- Assigned task
Copy without pictures. Please restate each line of the listing exactly.

- Data to process

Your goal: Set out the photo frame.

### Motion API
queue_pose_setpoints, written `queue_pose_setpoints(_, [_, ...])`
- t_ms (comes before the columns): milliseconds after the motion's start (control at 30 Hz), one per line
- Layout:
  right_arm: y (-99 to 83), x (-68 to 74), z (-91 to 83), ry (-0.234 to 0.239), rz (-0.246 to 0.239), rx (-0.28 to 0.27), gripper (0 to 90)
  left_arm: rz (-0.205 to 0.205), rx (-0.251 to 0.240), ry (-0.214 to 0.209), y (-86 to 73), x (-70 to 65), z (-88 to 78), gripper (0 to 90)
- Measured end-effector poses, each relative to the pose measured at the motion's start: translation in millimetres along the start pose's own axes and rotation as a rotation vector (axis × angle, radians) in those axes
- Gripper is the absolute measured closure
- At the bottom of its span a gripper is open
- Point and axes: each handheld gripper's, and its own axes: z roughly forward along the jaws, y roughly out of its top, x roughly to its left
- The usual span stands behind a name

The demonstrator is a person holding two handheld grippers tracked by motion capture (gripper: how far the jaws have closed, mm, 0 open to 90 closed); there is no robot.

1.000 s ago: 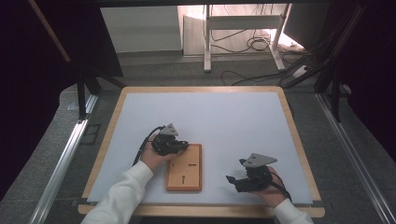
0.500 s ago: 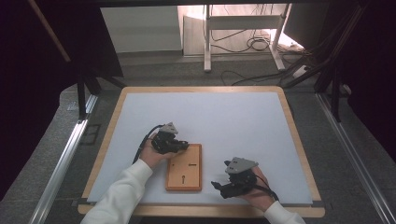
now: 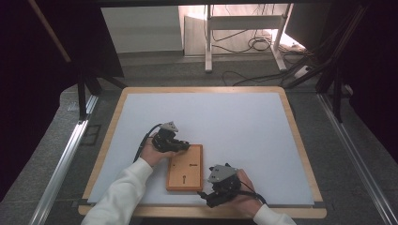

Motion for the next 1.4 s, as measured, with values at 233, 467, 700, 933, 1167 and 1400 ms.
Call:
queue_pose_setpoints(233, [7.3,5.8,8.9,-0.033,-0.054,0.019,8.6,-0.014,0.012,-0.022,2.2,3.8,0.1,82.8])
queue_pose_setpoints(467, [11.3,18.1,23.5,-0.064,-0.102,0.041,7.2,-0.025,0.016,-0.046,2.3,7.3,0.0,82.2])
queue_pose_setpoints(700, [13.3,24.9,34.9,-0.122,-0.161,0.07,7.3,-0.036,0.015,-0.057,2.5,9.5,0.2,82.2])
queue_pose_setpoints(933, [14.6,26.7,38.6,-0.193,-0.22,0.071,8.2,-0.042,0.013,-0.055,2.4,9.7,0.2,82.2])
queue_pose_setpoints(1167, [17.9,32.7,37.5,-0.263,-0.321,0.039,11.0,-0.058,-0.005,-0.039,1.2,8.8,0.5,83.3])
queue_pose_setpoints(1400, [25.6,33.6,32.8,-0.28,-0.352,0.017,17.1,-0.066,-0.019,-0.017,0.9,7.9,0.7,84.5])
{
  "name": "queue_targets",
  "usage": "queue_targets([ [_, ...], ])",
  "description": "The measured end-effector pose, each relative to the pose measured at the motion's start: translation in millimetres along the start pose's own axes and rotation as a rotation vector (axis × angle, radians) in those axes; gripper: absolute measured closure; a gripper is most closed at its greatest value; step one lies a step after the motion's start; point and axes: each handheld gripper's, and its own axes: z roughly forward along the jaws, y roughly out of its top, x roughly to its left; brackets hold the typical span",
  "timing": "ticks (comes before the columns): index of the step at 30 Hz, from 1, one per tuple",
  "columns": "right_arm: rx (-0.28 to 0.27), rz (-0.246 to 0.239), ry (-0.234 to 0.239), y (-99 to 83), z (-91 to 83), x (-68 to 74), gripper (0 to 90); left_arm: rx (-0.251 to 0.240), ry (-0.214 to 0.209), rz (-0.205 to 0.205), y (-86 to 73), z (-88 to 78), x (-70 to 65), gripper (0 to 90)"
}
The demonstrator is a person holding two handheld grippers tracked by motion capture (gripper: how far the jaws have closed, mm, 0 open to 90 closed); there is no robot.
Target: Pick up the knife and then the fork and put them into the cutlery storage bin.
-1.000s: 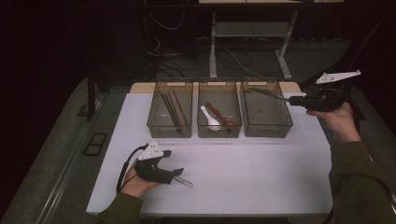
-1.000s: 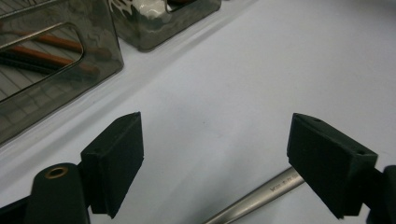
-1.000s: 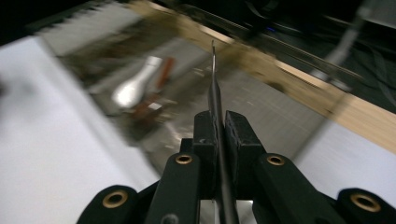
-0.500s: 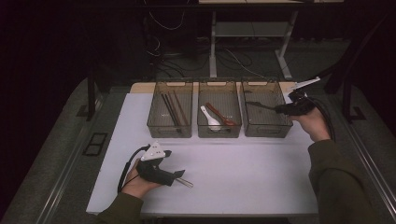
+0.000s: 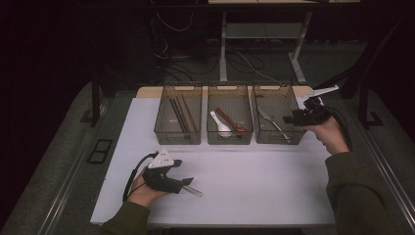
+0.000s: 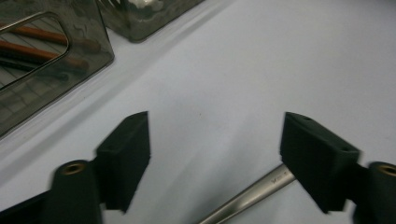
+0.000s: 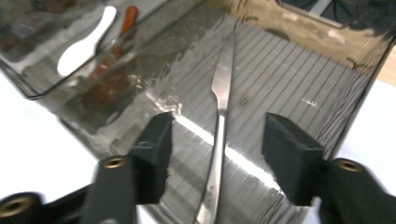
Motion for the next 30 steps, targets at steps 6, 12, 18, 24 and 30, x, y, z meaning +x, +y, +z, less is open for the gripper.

- Exercise answer
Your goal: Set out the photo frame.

### Motion API
queue_pose_setpoints, written `queue_pose_setpoints(_, [_, ...])`
- t_ms (comes before the columns): milliseconds after the motion's start (control at 30 Hz), one per line
- Layout:
  right_arm: y (-99 to 83), x (-68 to 74), z (-91 to 83), ry (-0.234 to 0.239), rz (-0.246 to 0.239), rx (-0.28 to 0.27), gripper (0 to 90)
  left_arm: rz (-0.205 to 0.205), rx (-0.251 to 0.240), ry (-0.214 to 0.209), y (-86 to 73), x (-70 to 65), z (-88 to 78), gripper (0 to 90)
- Measured end-effector poses, each relative to the pose measured at the motion's start: translation in millimetres along the start pose's own axes and rotation as a rotation vector (axis × angle, radians) in those axes
- Gripper is the absolute measured closure
- At the bottom of its span a gripper is open
- Point and axes: each handheld gripper's, and its own axes: z roughly forward along the jaws, y roughly out of its top, x roughly to its left
- The usual span stands behind a name

The demonstrator is a person holding two handheld grippers tracked by motion capture (gripper: how far the jaws have closed, mm, 0 open to 90 closed); there is no robot.

1.000 s ago: 
0.500 s ago: 
now: 

Motion for the next 1.4 s, as measured, with values at 233, 467, 700, 933, 1167 and 1400 ms.
Call:
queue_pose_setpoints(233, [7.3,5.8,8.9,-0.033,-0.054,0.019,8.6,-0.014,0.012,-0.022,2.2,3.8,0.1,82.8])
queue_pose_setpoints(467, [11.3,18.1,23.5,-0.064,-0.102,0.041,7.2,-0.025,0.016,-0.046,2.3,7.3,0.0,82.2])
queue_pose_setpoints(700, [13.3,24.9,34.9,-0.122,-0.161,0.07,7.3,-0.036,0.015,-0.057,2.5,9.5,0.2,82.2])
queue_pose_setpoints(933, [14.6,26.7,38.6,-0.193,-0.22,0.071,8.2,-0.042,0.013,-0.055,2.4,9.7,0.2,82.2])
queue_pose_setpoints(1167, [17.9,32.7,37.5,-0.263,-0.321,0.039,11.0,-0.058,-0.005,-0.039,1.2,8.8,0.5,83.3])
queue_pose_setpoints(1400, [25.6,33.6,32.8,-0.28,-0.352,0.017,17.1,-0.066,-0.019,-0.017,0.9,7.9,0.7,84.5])
{
  "name": "queue_targets",
  "usage": "queue_targets([ [_, ...], ])",
  "description": "The measured end-effector pose, each relative to the pose measured at the motion's start: translation in millimetres along the start pose's own axes and rotation as a rotation vector (axis × angle, radians) in those axes; gripper: absolute measured closure; a gripper is most closed at its greatest value; step one lies a step after the motion's start; point and axes: each handheld gripper's, and its own axes: z roughly forward along the jaws, y roughly out of its top, x roughly to its left; brackets hold the typical span",
  "timing": "ticks (comes before the columns): index of the step at 30 Hz, from 1, one per tuple",
  "columns": "right_arm: rx (-0.28 to 0.27), rz (-0.246 to 0.239), ry (-0.234 to 0.239), y (-99 to 83), z (-91 to 83), x (-68 to 74), gripper (0 to 90); left_arm: rx (-0.251 to 0.240), ry (-0.214 to 0.209), rz (-0.205 to 0.205), y (-86 to 73), z (-88 to 78), x (-70 to 65), gripper (0 to 90)"
}
The demonstrator is a person holding two handheld grippers tracked by motion capture (gripper: how far the jaws have closed, mm, 0 open to 90 closed); there is no robot.
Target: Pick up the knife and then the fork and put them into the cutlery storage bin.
-1.000s: 
-1.000s: 
-1.000s: 
-0.500s: 
+0.000s: 
+0.000s: 
+0.000s: 
Motion for the next 30 steps, targets at steps 6, 12, 18, 24 and 30, x, y, z meaning +x, +y, +z, less is open for the gripper.

The exercise has been finished.